Lebanon War
A terrorist attack against two Israeli buses near Tel-Aviv by Palestinian groups based in Lebanon in March 1978 killed thirty-seven Israelis and injured an additional seventy-six.
In response, the IDF launched a major military incursion into southern Lebanon, called “Operation Litani,” seeking to eliminate the bases of these groups. Once Israel had moved into Lebanese territory and attacked its acknowledged targets, it did not immediately withdraw, however. The U.N. Security Council, backed by the United States, responded to the incursion with Resolution 425, which secured an Israeli withdrawal byJune and the creation of a United Nations Interim Force in Lebanon (UNIFIL). Thereafter, attacks by PLO units from Lebanon against Israeli towns continued, frustrating any chances of a resumption of peaceful relations between the two states.The conflict persisted with Israeli townships along the border bearing the brunt of Palestinian attacks and Israel retaliating in kind. In June 1982, following an attempt by a Palestinian splinter group (the Abu-Nidal group) to assassinate Israel’s ambassador in London, Israel launched “Operation Peace for Galilee” under the direction of Defense Minister Ariel Sharon. Its declared purpose was the creation of a forty-kilometer security zone in southern Lebanon, but soon Israeli forces had passed the forty-kilometer line and laid siege to the city of Beirut.

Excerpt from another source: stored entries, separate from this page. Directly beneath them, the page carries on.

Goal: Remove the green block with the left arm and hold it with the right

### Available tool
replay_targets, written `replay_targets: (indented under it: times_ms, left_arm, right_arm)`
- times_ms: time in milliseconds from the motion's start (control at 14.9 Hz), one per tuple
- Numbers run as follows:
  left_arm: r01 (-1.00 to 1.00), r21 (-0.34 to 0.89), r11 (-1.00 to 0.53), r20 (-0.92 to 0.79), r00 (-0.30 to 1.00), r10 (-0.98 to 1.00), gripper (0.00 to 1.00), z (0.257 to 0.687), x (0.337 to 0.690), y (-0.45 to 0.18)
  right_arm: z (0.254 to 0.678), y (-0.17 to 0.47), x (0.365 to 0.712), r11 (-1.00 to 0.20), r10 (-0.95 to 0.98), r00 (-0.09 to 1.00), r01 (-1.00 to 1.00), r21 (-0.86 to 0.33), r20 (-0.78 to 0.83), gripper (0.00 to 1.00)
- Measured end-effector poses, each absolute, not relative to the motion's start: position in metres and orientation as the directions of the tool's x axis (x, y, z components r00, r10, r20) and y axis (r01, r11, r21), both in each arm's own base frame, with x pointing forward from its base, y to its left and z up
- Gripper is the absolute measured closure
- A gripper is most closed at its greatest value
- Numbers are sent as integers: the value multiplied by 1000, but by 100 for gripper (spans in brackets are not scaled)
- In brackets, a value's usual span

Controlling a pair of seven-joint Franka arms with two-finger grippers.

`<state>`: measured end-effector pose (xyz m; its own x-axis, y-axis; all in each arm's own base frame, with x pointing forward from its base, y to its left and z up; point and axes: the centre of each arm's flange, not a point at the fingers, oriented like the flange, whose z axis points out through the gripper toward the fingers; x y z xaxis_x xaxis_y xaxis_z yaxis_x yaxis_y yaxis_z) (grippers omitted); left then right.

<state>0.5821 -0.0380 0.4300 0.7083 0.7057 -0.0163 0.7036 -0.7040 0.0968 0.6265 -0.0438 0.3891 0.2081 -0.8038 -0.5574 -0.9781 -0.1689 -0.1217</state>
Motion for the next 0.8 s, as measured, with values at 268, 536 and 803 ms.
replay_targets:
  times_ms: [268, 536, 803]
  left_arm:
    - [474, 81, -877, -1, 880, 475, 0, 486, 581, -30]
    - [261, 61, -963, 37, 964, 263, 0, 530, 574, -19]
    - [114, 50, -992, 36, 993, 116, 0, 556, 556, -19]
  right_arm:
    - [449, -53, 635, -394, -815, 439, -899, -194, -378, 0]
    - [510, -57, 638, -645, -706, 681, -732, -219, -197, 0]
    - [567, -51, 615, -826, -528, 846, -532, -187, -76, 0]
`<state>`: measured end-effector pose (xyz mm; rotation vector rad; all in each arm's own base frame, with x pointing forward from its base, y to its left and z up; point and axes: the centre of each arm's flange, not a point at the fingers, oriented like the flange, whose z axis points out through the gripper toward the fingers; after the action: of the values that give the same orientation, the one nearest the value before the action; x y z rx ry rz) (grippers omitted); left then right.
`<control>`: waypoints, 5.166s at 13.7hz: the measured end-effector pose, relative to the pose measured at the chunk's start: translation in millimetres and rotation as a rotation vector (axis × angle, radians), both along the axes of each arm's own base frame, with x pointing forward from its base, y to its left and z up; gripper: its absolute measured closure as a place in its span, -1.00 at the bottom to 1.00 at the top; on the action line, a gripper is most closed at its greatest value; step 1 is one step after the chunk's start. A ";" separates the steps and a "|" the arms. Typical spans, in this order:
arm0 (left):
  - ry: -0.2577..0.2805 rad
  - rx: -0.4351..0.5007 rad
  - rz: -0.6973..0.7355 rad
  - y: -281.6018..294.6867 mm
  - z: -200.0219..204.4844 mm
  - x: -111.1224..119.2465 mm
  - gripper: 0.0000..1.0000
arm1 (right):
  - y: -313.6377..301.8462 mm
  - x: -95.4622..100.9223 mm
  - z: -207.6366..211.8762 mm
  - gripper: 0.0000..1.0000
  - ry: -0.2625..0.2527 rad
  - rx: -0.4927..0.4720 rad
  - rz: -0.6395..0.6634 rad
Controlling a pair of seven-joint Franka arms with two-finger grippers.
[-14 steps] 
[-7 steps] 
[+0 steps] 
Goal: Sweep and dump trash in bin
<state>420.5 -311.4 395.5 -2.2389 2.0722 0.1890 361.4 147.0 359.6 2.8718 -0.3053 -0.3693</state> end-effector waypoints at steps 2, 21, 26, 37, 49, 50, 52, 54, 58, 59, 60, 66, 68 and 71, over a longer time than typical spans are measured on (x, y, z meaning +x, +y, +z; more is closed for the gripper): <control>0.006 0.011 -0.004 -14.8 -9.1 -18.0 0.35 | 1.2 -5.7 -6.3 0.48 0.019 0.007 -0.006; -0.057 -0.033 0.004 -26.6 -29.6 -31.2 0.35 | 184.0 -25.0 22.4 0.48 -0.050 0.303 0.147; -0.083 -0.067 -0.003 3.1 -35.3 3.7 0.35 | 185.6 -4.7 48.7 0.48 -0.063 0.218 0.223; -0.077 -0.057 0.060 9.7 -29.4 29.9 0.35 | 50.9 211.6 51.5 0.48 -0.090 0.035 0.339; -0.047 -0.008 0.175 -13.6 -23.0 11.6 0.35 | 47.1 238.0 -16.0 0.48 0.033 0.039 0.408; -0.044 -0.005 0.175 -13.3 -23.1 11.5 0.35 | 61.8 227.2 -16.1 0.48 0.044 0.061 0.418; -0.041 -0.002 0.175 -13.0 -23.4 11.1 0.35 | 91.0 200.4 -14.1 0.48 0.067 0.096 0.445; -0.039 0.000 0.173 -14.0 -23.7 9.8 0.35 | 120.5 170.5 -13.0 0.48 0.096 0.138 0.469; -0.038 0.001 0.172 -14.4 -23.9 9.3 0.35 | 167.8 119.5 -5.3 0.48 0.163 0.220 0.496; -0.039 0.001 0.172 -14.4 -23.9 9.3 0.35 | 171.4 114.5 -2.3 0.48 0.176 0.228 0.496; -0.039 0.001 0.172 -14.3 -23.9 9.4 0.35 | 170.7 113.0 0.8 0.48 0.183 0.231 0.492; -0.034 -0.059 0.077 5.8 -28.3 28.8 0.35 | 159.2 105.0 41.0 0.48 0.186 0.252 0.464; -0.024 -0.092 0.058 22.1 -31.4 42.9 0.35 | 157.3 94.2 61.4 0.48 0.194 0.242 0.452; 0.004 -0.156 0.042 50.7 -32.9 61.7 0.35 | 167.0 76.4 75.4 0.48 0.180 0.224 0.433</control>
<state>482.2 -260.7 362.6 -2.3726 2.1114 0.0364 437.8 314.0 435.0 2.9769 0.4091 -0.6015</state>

After intervention on the part of the United States, a cease-fire was accepted. Subsequently, United States Ambassador Phillip Habib negotiated a peaceful PLO withdrawal from Lebanon that was supervised by a multinational force. By September 9, over 8,000 PLO fighters had left by sea and over 6,000 had evacuated overland to Damascus. A multinational force was to supervise the process. Complicating the fragile situation, however, the newly elected Lebanese president, Bashir Gemayel, was assassinated before he could take office, prompting Israeli troops to reenter west Beirut under the pretense of maintaining order.
Defense Minister Sharon then allowed the militias of the Phalange, Bashir Gemayel’s loyals, to enter the Palestinian refugee camps of Sabra and Shatila presumably in order to “clean out” the terrorists still lurking there. That was an irresponsible, fatal decision, for the revenge-thirsty Phalangists massacred hundreds of defenseless Palestinians.Lebanon continued for years to come to be the playground of foreign forces. On October 23, suicide car bombers attacked the multinational bases inside Lebanon, killing seventy-eight French troops and 241 U.S. marines. On February 8, 1984, President Reagan announced his plan to withdraw the marines from Lebanon.
In June 1985, Israeli Prime Minister Shimon Peres ordered a unilateral withdrawal of most of Israel’s troops from Lebanon, leaving only a small residual Israeli force and an Israeli-supported Lebanese militia in a “security zone.” On May 22, 2000, Israeli Prime Minister Ehud Barak decided unilaterally to withdraw all Israeli troops from Lebanon, ending Israel’s twenty-two-year military presence.